[The task]:
A word-for-word copy of the data is what's wanted, with no pictures.

(Extracted data entries)
========

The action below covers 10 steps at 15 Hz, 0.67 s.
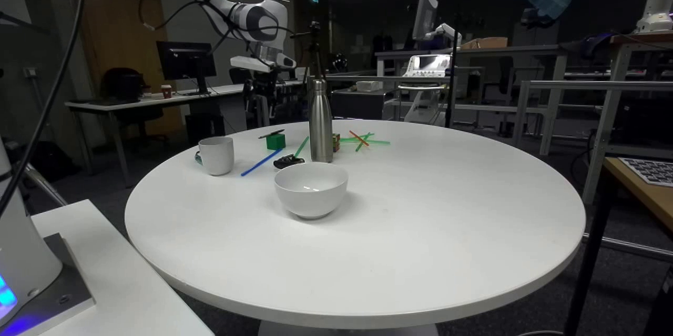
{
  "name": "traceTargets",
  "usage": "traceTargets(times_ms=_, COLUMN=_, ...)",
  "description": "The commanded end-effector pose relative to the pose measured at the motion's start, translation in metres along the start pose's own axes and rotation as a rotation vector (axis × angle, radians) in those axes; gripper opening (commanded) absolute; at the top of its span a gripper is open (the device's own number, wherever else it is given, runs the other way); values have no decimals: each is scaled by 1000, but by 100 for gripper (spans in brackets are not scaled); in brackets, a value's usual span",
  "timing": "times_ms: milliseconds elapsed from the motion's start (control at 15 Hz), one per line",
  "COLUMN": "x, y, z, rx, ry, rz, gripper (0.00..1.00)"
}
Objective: Pick the pen on the green block and put it in the cup
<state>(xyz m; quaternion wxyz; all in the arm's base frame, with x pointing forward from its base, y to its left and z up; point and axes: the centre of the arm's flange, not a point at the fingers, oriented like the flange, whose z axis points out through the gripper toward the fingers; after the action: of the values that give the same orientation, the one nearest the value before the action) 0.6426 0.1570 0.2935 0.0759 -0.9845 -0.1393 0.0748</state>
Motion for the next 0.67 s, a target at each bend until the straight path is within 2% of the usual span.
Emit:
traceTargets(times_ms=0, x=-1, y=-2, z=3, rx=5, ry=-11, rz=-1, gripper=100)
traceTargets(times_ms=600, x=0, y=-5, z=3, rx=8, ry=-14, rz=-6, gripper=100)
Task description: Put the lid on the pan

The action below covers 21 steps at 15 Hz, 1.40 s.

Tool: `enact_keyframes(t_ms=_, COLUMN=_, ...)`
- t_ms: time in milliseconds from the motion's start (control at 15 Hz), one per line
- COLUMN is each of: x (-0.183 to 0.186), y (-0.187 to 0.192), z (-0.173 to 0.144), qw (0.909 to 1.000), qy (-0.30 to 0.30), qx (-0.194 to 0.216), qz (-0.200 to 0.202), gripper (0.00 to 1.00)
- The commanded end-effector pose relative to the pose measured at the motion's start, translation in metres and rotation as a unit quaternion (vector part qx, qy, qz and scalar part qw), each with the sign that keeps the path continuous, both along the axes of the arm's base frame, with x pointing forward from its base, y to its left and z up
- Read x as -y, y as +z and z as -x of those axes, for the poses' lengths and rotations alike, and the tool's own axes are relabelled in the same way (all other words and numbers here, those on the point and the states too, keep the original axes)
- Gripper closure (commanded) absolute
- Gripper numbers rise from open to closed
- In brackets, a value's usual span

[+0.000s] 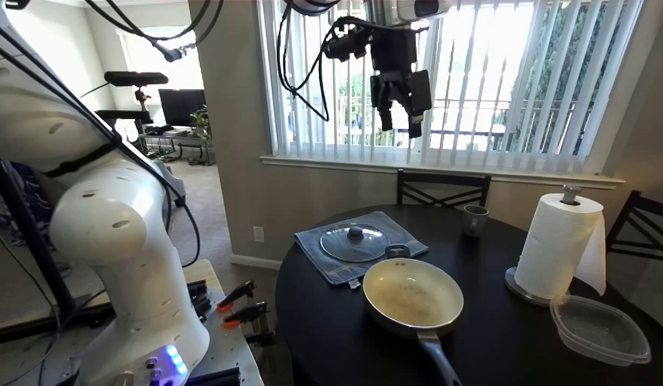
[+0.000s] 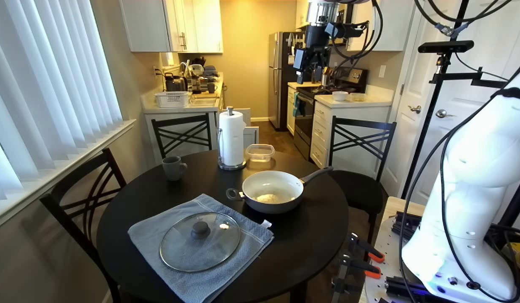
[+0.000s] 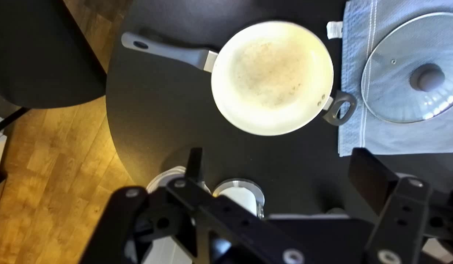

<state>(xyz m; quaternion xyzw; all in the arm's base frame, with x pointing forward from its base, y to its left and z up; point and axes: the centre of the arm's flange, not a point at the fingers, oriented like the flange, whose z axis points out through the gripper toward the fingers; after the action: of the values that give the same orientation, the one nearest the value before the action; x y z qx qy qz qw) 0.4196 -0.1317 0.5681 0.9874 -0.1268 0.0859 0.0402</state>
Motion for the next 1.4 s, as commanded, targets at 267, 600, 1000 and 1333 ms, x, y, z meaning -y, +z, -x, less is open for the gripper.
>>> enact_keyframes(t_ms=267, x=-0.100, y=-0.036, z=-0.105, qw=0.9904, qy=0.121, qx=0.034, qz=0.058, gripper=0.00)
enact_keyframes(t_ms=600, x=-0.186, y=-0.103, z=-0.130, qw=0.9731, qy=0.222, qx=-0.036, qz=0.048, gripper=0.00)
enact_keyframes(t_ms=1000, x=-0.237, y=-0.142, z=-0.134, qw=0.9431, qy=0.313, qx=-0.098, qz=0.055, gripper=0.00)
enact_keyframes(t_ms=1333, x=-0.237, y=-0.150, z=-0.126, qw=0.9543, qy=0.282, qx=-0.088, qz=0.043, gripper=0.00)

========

[Answer for this exercise]:
The action below covers 10 steps at 15 Hz, 0.67 s.
{
  "name": "traceTargets",
  "usage": "traceTargets(times_ms=_, COLUMN=_, ...)",
  "description": "The commanded end-effector pose relative to the pose measured at the motion's start, translation in metres along the start pose's own axes and rotation as a rotation vector (axis × angle, radians) in those axes; gripper opening (commanded) absolute; at the top of its span a gripper is open (the device's own number, wherever else it is given, runs the other way); values have no decimals: each is scaled by 1000, but by 100 for gripper (spans in brackets are not scaled); in brackets, a value's usual span",
  "timing": "times_ms: milliseconds elapsed from the motion's start (control at 15 Hz), one per line",
  "COLUMN": "x, y, z, rx, ry, rz, gripper (0.00..1.00)"
}
Objective: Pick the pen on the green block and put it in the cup
<state>(xyz m; quaternion wxyz; all in the arm's base frame, with x pointing forward from its base, y to its left and z up; point and axes: the centre of the arm's flange, not a point at the fingers, oriented like the flange, whose z axis points out through the gripper toward the fingers; after the action: of the values that give the same orientation, the one nearest the value before the action) 0.6426 0.1570 0.2935 0.0759 -0.9845 -0.1393 0.0748</state>
Motion for the next 0.67 s, a target at each bend until the straight path is within 2% of the usual span.
Emit:
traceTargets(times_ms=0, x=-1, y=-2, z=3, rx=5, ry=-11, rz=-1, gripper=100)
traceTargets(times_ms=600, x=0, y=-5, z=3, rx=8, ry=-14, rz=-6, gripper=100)
Task description: Put the lid on the pan

The action below covers 21 steps at 15 Hz, 1.40 s.

Tool: `enact_keyframes(t_ms=_, COLUMN=_, ...)`
- t_ms: time in milliseconds from the motion's start (control at 15 Hz), one per line
- COLUMN is each of: x (-0.183 to 0.186), y (-0.187 to 0.192), z (-0.173 to 0.144), qw (0.909 to 1.000), qy (-0.30 to 0.30), qx (-0.194 to 0.216), qz (-0.200 to 0.202), gripper (0.00 to 1.00)
- The commanded end-effector pose relative to the pose measured at the motion's start, translation in metres and rotation as a unit quaternion (vector part qx, qy, qz and scalar part qw), each with the sign that keeps the path continuous, both along the axes of the arm's base frame, with x pointing forward from its base, y to its left and z up
- Read x as -y, y as +z and z as -x of those axes, for the poses' lengths and rotations alike, and the tool's own axes are relabelled in the same way (all other words and numbers here, those on the point and the states too, keep the original axes)
- Gripper closure (commanded) absolute
- Gripper numbers rise from open to closed
- In brackets, a value's usual span

[+0.000s] 
[+0.000s] 
[+0.000s] 

<state>(xyz m; quaternion xyzw; all in the arm's base frame, with x pointing forward from its base, y to its left and z up; point and axes: the centre of the arm's flange, not a point at the fingers, oriented like the flange, whose z axis points out through the gripper toward the fingers; after the action: of the values that give the same orientation, the one nearest the value before the action; x y z qx qy qz qw) 0.4196 -0.1317 0.5681 0.9874 -0.1268 0.0859 0.0402</state>
Motion for the next 1.4 s, as commanded, targets at 267, 600, 1000 and 1333 ms, x, y, z meaning -y, +z, -x, less is open for the gripper.
>>> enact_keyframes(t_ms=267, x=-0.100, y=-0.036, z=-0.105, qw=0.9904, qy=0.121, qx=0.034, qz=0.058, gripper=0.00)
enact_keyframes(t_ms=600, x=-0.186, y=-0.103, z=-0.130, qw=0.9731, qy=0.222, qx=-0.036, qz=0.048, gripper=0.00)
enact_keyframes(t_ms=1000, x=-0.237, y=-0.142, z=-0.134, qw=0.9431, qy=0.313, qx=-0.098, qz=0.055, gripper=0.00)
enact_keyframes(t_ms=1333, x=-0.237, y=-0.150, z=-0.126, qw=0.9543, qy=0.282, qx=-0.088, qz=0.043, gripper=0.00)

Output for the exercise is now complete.